== Information provided ==

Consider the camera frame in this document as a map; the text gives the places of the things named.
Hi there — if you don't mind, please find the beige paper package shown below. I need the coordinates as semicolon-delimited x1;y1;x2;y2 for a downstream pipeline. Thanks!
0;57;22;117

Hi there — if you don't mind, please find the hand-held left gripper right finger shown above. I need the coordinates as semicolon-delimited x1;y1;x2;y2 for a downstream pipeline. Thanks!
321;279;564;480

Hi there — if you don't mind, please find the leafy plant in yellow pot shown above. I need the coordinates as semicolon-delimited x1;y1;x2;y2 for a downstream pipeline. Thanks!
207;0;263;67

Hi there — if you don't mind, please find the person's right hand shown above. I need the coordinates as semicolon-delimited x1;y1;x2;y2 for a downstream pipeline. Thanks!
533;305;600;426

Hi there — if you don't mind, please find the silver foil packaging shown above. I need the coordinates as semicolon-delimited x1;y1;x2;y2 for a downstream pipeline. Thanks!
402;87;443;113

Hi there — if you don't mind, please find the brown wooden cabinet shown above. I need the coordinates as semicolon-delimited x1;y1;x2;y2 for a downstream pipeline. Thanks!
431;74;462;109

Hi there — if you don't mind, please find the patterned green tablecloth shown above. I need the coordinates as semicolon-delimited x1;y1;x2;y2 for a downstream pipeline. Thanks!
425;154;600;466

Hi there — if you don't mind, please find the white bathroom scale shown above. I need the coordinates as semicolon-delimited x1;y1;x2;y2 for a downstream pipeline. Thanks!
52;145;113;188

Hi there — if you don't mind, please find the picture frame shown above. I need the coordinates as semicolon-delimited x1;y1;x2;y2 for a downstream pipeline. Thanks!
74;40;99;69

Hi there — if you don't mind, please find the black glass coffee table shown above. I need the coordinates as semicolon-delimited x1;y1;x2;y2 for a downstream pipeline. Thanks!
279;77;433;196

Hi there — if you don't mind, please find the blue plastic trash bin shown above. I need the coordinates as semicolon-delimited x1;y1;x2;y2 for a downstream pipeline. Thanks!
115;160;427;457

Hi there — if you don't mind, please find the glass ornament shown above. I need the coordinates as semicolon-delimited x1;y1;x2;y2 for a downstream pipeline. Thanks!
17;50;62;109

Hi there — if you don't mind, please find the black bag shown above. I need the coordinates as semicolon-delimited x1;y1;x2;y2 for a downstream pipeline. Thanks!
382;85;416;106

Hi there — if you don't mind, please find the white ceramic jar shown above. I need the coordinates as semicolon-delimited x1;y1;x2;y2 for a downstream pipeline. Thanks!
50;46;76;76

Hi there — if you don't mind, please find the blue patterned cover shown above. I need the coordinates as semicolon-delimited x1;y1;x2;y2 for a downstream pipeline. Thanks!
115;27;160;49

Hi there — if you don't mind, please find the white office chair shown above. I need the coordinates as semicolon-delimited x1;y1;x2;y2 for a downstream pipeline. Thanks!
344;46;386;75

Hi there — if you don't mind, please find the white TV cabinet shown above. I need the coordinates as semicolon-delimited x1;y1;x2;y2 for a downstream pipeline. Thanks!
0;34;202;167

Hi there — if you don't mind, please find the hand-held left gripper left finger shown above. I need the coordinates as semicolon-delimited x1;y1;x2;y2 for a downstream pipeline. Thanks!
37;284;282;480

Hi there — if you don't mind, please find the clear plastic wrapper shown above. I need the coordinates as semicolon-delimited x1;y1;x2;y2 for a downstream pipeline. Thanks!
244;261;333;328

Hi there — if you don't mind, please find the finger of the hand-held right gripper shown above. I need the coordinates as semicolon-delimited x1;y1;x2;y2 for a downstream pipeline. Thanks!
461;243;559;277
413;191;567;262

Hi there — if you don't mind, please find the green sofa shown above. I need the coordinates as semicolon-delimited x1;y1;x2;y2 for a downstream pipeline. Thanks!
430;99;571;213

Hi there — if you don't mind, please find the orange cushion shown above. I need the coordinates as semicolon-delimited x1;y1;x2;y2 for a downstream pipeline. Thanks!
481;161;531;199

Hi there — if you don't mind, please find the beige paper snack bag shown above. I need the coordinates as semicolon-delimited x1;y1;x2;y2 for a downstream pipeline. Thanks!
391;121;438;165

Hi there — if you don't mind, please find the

===
== Information provided ==

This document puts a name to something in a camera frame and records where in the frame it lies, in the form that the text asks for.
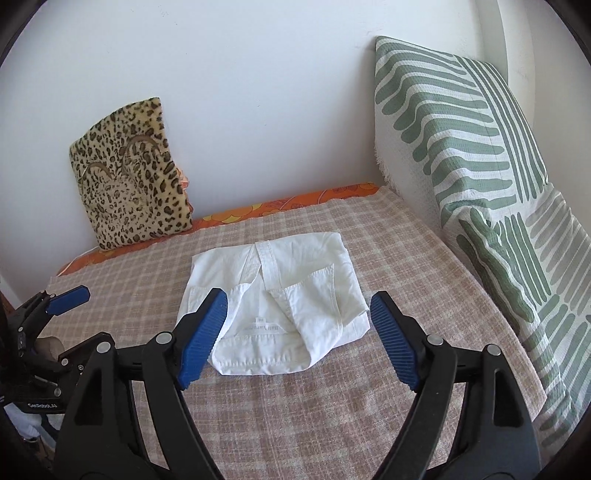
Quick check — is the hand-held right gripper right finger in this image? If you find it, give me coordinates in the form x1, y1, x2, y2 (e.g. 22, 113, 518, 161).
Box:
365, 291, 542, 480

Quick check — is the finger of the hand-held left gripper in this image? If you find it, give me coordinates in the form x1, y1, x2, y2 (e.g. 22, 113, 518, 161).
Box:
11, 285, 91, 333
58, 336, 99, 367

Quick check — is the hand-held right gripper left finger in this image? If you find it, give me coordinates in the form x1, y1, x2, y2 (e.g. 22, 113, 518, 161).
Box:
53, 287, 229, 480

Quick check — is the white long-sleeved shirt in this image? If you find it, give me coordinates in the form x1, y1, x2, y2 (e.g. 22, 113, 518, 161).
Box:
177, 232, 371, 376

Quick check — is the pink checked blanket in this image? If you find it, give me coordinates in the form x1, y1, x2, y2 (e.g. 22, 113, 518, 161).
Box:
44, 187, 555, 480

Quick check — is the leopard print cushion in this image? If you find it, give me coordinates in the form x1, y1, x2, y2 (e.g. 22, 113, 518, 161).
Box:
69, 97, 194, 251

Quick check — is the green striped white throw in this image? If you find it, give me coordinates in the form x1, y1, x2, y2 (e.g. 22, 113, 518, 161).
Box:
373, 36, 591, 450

===

Prompt
An answer is complete only when it holds every line above containing the string "document".

Response to the task
Consider the camera frame in this document as a map; the text gives the places of the things named.
This document puts a name to something in a camera frame and records where in the frame it lies, in the form that the text asks for.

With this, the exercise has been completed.